The response should consist of every line below, unchanged.

══ SUPPLIED INFORMATION

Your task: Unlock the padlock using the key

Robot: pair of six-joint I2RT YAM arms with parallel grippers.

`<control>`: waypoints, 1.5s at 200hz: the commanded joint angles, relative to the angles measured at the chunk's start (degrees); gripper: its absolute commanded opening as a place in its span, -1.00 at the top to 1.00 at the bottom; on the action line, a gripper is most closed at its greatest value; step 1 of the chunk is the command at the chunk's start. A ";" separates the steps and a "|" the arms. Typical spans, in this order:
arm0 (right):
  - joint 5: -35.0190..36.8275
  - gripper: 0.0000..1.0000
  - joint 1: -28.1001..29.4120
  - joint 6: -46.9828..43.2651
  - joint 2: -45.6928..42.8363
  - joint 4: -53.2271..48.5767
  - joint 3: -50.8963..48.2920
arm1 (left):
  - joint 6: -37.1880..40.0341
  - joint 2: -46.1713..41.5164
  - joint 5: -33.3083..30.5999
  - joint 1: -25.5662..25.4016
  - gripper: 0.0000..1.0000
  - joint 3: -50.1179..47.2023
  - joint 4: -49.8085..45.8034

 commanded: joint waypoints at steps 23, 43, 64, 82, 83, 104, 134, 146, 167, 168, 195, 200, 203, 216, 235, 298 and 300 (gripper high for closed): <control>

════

PROBLEM SOLUTION |
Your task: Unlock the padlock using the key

Robot: pair of six-joint I2RT YAM arms with parallel grippers.

`<control>`: waypoints, 1.5s at 200hz: the commanded joint angles, relative to the angles measured at the chunk's start (degrees); gripper: its absolute commanded opening as a place in its span, -1.00 at the top to 1.00 at the bottom; on the action line, a gripper is most closed at its greatest value; step 1 of the chunk is the command at the chunk's start. A ";" separates the steps and a "|" the arms. Typical spans, in this order:
arm0 (right):
  - joint 5: -35.0190..36.8275
  - gripper: 0.0000..1.0000
  - joint 1: -28.1001..29.4120
  - joint 6: -46.9828..43.2651
  - joint 2: -45.6928..42.8363
  - joint 4: -53.2271..48.5767
  - joint 3: -50.8963..48.2920
arm1 (left):
  - joint 6: -37.1880..40.0341
  - joint 2: -46.1713..41.5164
  - joint 5: -33.3083..30.5999
  - joint 1: -25.5662..25.4016
  - gripper: 0.0000..1.0000
  - joint 3: -50.1179..47.2023
  - joint 4: -49.8085..45.8034

 commanded: joint waypoints at steps 23, 43, 64, 82, 83, 104, 134, 146, 167, 168, 195, 200, 203, 216, 235, 298 and 300 (gripper high for closed): <control>

This exercise is done.